David Robert Mitchell’s Under the Silver Lake is an unsurprisingly divisive experience. It challenges you to bear witness to the unseemly realities of the wealth-power relationship of Hollywood while also presenting such realities with a greasy film of surreality. It is also a film that appears to relish in the masturbatory excesses of an over-sexed L.A.
This is evidenced in one of the first things we see in the film. As the curious yet distant Sam (Andrew Garfield) gazes at the unabashed nakedness of his older neighbor (Wendy Vanden Heuvel), the concept of voyeurism comes to the fore. The scene nods to Rear Window and The Long Goodbye—there is a lot of Hitchcock and Chandler embedded in the film—but, as presented through the unmotivated protagonist, it is lackadaisical and hollow.
Sam finds himself quickly wrapped up in a deep conspiracy when his neighbor disappears in the middle of the night. An underworld of rich-versus-poor, hidden messages, and shady characters appears to Sam, but for most of the movie he is content to be a watcher. He positions himself on the outskirts of these mysterious inner circles, and he observes. Almost through pure incident, the plot unravels before his eyes.
The scattershot plot leads Sam around Los Angeles and eventually to an indistinct end, and the journey is certainly more intriguing than the destination (aside from the Camusian absurdity of said destination). The world that Mitchell populates is compelling, but it is limited by its lack of coherence. Motifs of dogs, puzzles, messianic figures, masturbation, and sex create tenuous connections along the trail. But the imagery ultimately means little to the plot.
What the imagery serves is a loose thematic connection between this Los Angeles (which exists somewhat out of time) and the dark realities of Hollywood’s seedier side. As depicted in the film, L.A. is a male-dominated society that churns through young women, leeching onto them for their beauty and then spitting them out.
Young actresses who cannot break through into stardom moonlight as prostitutes. On the flip side, Sam and his friend (Topher Grace), who seems proud of his defeated cynicism, watch through drone footage as a women undresses. Grace’s character looks on half-heartedly at the potential of female nudity, then looks on in indifference when the woman, alone on her sofa, breaks down crying.
Mitchell’s film approaches this dichotomy and this indifference to women’s autonomy, but it lacks the bite or drive to truly say anything meaningful about it. At times, it looks at the issue with attempts at humor, as in the scene where Sam follows a woman into the restroom in order to extract information from her, only to find himself kneed in the groin and ridiculed by a group of women. Other times, as with the invasion of privacy with the drone, there is a distinct bitterness to the issue.
In either case, the film resolves that nothing can be done about it. The resolution to the noir mystery, too, bears this out. As kooky as the answers to the mystery are, they further the thematic idea that the cultural state of affairs in Hollywood are ingrained. The fantastical turn the mystery takes also undercuts any serious investigation of gender dynamics that the film may have been attempting.
There are sequences in Under the Silver Lake that are fascinating.
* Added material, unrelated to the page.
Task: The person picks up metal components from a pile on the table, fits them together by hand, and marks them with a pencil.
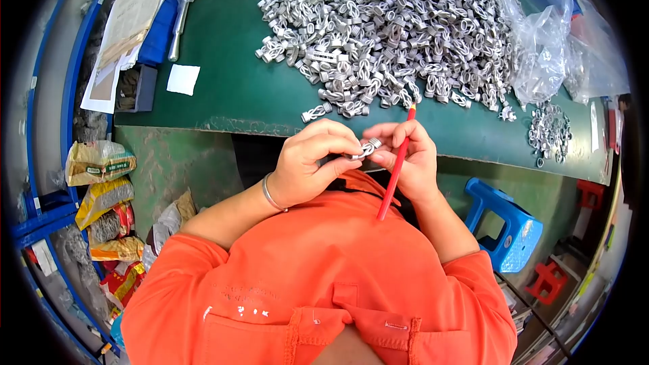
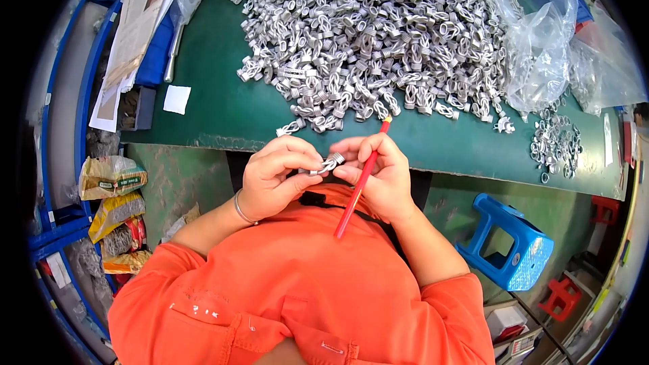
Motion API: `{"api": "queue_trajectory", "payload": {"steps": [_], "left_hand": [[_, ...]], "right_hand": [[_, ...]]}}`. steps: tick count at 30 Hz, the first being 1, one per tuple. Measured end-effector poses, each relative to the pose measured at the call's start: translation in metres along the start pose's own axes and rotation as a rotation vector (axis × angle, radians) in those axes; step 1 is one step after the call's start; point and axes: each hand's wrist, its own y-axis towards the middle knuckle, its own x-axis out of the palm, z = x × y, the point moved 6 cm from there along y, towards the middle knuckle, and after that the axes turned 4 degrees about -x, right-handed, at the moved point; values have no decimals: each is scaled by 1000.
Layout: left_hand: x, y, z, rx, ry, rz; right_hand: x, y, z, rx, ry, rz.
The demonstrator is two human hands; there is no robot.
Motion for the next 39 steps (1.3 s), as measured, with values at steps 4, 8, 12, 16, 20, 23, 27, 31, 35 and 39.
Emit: {"api": "queue_trajectory", "payload": {"steps": [4, 8, 12, 16, 20, 23, 27, 31, 35, 39], "left_hand": [[1, 1, 4, 72, 109, -7], [1, 0, -1, 85, 186, 44], [2, 0, -1, 90, 172, 47], [0, -4, -2, 78, 145, 21], [5, -11, -10, 110, 310, -85], [9, -14, -16, 103, 465, -91], [9, -11, -14, 90, 431, -63], [3, -11, -20, -103, 285, -10], [1, -13, -41, -420, -46, 39], [9, -9, -50, -597, -286, -13]], "right_hand": [[1, -2, -7, -194, -87, -42], [7, -4, -14, -324, -281, -65], [14, -7, -23, -530, -551, -63], [16, -8, -26, -512, -602, -77], [8, -1, -26, -463, -779, -92], [8, 12, -26, -578, -1100, -26], [17, 27, -18, -685, -1338, -25], [16, 25, -21, -684, -1328, -66], [-4, 14, -16, -443, -971, 61], [-14, 9, -16, -364, -684, 144]]}}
One involves a medley of songs played on a piano. Another involves a monologue about the lack of secrets left in the world while a character eases through a play through of Super Mario Bros.. Other sequences are baffling and distracting. These include the dream sequences depicting women barking and a scene involving Sam inexplicably realizing the answer to a map-based puzzle.
There is certainly originality in Mitchell’s third directorial effort. There is a haziness to the noir pastiche that is fun and approachable. But there are also a number of elements in the story and themes that are, at least initially, off-putting. While these are intentional choices meant to illustrate a particular world, they don’t add up to something particularly meaningful. To put it simply, the sum of the parts are lesser than the presentation of the parts.